El profesor homosexual de "Little Miss Sunshine" es para mí un referente. Un modelo. No sé a que viene, pero es así.
Da gustito, mucho. Se siente un enorme placer cuando tus convicciones se ven reafirmadas. Durante años la gente me ha dicho que es un rasgo de inmadurez pensar que en el mundo existen dos bandos, un síntoma de simpleza. Tantísimas veces me han hecho plantearme si estaría estoy loco, si no sería capaz de ver las cosas desde la perspectiva de la de la cabalidad. Me han llamado poco objetivo, radical, idiota, me han arrojado a la cara sus “ya madurarás”, sus "eres un paranoico". Hablan riéndose de teorías de la conspiración, de fobias, de falta de rigor.
Idiota. Soy idiota.
Casi. Por un momento, he estado a punto de creerme todas las gilipolleces que me dicen a diario. Se mofan cuando opinas y te hacen creer que debes moderarte, que algo o alguien te ha “comido el coco”.
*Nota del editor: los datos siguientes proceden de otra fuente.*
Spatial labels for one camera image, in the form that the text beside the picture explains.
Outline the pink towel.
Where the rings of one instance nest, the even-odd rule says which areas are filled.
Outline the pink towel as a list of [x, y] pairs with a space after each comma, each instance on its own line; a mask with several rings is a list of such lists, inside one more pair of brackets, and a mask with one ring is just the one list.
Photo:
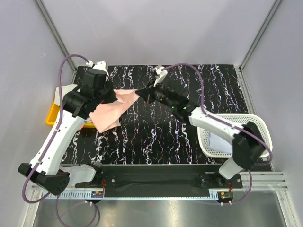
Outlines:
[[99, 104], [90, 118], [99, 133], [120, 126], [119, 118], [139, 98], [136, 89], [114, 89], [117, 100], [109, 104]]

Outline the light blue towel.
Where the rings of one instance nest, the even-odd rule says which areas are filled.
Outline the light blue towel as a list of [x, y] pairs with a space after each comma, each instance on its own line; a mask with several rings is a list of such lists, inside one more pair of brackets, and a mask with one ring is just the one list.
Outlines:
[[209, 134], [207, 147], [215, 152], [232, 154], [232, 145], [213, 133]]

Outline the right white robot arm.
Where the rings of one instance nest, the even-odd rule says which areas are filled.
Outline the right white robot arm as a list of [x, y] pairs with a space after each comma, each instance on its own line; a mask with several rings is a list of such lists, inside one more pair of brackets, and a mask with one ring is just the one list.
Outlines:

Incluso, siendo sincero conmigo mismo, hacía tiempo que no escuchaba el discursito. Y es que, un poco, me daba vergüenza defender mis creencias en un mundo de "adultos". En una sociedad civilizada, que "es laúnica forma de que el mundo funcione, o por lo menos la mejor" -estoy seguro de que en los telediarios de cualquier país del planeta sea cual sea su forma de gobierno repiten el mismo slogan. De hecho, probablemente esa sencilla forma ha sido la que se ha empleado desde el principio de los tiempos para salvaguardar el "orden"-. Borregos.
“El que pienso soy yo, imbéciles!, a vosotros es a los que os ha reblandecido la neurona tanto telediario de Antena 3”, me entran ganas de gritar por la ventana, después de una sonora carcajada en plan Pierre Nodoyuna –no confundir con Patán que no era tan malvado, tenía la propiedad de que cada vez que se reía yo me descojonaba-.
Volví a casa satisfecho, sabiendo de qué lado estoy y teniendo claro de cuál tengo que estar. Porque como dijo en su día Kevin Spacey, acerca de un tal Keyser Soze: “El mayor triunfo del diablo es haberle hecho creer al mundo que no existe”. Por cierto, si queréis tener un poco más claro que los vigilantes deberían ser vigilados. O que a los retrasados mentales no se les debería permitir llevar pistola y ser los responsables de ejecutar la función coercitiva estatal, leed el sitito al que yo he llegado casualmente.
Lo primero que sufrí cuando escudriñé uniendo letras fue un repentino ataque de risa. Después me acordé de las Des+karadas, que los llaman por su nombre.
Que se fie el que quiera, a mí no me la cuelan. Adiós.